:: Problem details ::
Without changing a single word, output each entry.
################
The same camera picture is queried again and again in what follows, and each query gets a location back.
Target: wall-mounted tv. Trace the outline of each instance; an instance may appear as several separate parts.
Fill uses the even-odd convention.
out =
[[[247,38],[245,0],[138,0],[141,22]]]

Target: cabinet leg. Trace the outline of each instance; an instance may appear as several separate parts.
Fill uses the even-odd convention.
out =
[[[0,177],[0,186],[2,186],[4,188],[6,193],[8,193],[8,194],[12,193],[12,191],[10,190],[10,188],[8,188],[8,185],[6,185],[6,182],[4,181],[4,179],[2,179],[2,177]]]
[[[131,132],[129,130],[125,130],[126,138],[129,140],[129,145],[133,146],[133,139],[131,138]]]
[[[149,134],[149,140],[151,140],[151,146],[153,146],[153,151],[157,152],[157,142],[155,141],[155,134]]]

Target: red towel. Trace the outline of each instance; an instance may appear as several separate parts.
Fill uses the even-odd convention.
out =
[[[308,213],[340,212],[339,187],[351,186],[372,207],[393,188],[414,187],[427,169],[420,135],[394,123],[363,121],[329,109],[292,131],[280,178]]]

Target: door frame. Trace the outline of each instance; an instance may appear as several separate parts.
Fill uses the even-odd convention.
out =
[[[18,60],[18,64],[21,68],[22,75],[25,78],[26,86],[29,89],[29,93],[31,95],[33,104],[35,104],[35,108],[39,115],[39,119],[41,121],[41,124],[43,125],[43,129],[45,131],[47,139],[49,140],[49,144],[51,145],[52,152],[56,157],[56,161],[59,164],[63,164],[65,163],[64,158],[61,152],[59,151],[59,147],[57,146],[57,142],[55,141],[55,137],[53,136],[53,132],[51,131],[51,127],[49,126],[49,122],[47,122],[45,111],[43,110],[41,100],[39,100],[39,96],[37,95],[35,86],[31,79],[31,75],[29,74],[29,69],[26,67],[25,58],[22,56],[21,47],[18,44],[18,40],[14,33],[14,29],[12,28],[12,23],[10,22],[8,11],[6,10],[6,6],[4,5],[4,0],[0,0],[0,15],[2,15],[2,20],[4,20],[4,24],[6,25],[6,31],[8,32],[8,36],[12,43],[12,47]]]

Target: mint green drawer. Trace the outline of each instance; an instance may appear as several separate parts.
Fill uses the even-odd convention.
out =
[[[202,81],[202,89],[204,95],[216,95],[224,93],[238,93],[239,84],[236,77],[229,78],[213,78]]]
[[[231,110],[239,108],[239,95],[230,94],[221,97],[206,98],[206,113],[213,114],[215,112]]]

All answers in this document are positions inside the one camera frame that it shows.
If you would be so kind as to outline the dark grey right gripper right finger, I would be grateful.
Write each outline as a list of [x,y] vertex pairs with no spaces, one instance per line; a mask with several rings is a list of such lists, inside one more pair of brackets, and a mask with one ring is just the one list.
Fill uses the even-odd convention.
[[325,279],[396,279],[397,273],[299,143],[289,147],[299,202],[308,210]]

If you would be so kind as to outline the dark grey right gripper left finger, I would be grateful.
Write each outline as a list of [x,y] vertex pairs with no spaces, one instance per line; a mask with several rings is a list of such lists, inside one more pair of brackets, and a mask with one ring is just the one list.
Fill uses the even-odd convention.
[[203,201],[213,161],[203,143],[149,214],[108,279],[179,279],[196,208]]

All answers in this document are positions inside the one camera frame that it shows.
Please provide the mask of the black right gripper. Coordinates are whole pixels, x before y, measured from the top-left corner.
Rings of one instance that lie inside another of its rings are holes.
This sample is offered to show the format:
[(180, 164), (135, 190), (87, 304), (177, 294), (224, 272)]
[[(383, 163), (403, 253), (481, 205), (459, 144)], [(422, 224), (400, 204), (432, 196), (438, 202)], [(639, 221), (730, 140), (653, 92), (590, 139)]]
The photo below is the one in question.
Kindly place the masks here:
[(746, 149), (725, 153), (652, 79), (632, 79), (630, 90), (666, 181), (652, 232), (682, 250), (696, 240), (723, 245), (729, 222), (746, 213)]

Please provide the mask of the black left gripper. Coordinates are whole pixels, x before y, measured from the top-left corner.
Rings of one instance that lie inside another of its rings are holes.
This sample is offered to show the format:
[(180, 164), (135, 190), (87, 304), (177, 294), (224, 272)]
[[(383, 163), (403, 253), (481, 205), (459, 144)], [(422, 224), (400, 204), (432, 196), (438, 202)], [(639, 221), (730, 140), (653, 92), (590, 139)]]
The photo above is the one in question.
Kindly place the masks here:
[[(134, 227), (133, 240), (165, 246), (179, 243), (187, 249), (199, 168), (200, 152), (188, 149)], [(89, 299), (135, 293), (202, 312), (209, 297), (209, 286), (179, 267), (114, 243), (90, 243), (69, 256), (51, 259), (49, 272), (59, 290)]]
################
:: Finished exercise ::
The same camera picture is queried again and again in what follows, and each query gets a location back.
Target: wall-mounted tv. Trace the outline of each instance; an instance may appear as several separate parts.
Fill uses the even-odd convention.
out =
[[[247,38],[245,0],[138,0],[141,22]]]

Target: cabinet leg. Trace the outline of each instance; an instance may appear as several separate parts.
Fill uses the even-odd convention.
out =
[[[0,177],[0,186],[2,186],[4,188],[6,193],[8,193],[8,194],[12,193],[12,191],[10,190],[10,188],[8,188],[8,185],[6,185],[6,182],[4,181],[4,179],[2,179],[2,177]]]
[[[131,132],[129,130],[125,130],[126,138],[129,140],[129,145],[133,146],[133,139],[131,138]]]
[[[149,134],[149,140],[151,140],[151,146],[153,146],[153,151],[157,152],[157,142],[155,141],[155,134]]]

Target: red towel. Trace the outline of each instance; an instance may appear as several separate parts.
Fill uses the even-odd convention.
out =
[[[308,213],[340,212],[339,187],[351,186],[372,207],[393,188],[414,187],[427,169],[420,135],[394,123],[363,121],[329,109],[292,131],[280,178]]]

Target: door frame. Trace the outline of each instance; an instance may appear as several separate parts.
Fill uses the even-odd convention.
out =
[[[18,60],[18,64],[21,68],[22,75],[25,78],[26,86],[29,89],[29,93],[31,95],[33,104],[35,104],[35,108],[39,115],[39,119],[41,121],[41,124],[43,125],[43,129],[45,131],[47,139],[49,140],[49,144],[51,145],[52,152],[56,157],[56,161],[59,164],[63,164],[65,163],[64,158],[61,152],[59,151],[59,147],[57,146],[57,142],[55,141],[55,137],[53,136],[53,132],[51,131],[51,127],[49,126],[49,122],[47,122],[45,111],[43,110],[41,100],[39,100],[39,96],[37,95],[35,86],[31,79],[31,75],[29,74],[29,69],[26,67],[25,58],[22,56],[21,47],[18,44],[18,40],[14,33],[14,29],[12,28],[12,23],[10,22],[8,11],[6,10],[6,6],[4,5],[4,0],[0,0],[0,15],[2,15],[2,20],[4,20],[4,24],[6,25],[6,31],[8,32],[8,36],[12,43],[12,47]]]

Target: mint green drawer. Trace the outline of each instance; an instance may appear as several separate parts.
Fill uses the even-odd convention.
out =
[[[202,81],[202,89],[204,95],[216,95],[224,93],[238,93],[239,84],[236,77],[229,78],[213,78]]]
[[[231,110],[239,108],[239,95],[230,94],[221,97],[206,98],[206,113],[213,114],[215,112]]]

All answers in this document are positions inside the one camera frame that it shows.
If you would be so kind as to outline the dark grey right gripper right finger, I would be grateful.
Write each outline as a list of [x,y] vertex pairs with no spaces, one instance per line; a mask with several rings is a list of such lists, inside one more pair of brackets, and a mask with one ring is just the one list.
Fill uses the even-odd convention.
[[325,279],[396,279],[397,273],[299,143],[289,147],[299,202],[308,210]]

If you would be so kind as to outline the dark grey right gripper left finger, I would be grateful.
Write each outline as a list of [x,y] vertex pairs with no spaces, one instance per line; a mask with several rings is a list of such lists, inside one more pair of brackets, and a mask with one ring is just the one list.
Fill uses the even-odd convention.
[[203,201],[213,161],[203,143],[149,214],[108,279],[179,279],[196,208]]

All answers in this document are positions inside the one camera frame that it shows.
Please provide the mask of the black right gripper. Coordinates are whole pixels, x before y, measured from the top-left corner.
Rings of one instance that lie inside another of its rings are holes.
This sample is offered to show the format:
[(180, 164), (135, 190), (87, 304), (177, 294), (224, 272)]
[[(383, 163), (403, 253), (481, 205), (459, 144)], [(422, 224), (400, 204), (432, 196), (438, 202)], [(639, 221), (730, 140), (653, 92), (590, 139)]]
The photo below is the one in question.
Kindly place the masks here:
[(746, 149), (725, 153), (652, 79), (632, 79), (630, 90), (666, 181), (652, 232), (682, 250), (696, 240), (723, 245), (729, 222), (746, 213)]

Please provide the mask of the black left gripper. Coordinates are whole pixels, x before y, measured from the top-left corner.
Rings of one instance that lie inside another of its rings are holes.
This sample is offered to show the format:
[(180, 164), (135, 190), (87, 304), (177, 294), (224, 272)]
[[(383, 163), (403, 253), (481, 205), (459, 144)], [(422, 224), (400, 204), (432, 196), (438, 202)], [(639, 221), (730, 140), (653, 92), (590, 139)]]
The photo above is the one in question.
Kindly place the masks here:
[[(134, 227), (133, 240), (165, 246), (179, 243), (187, 249), (199, 168), (200, 152), (188, 149)], [(89, 299), (135, 293), (202, 312), (209, 297), (209, 286), (179, 267), (114, 243), (90, 243), (69, 256), (51, 259), (49, 272), (59, 290)]]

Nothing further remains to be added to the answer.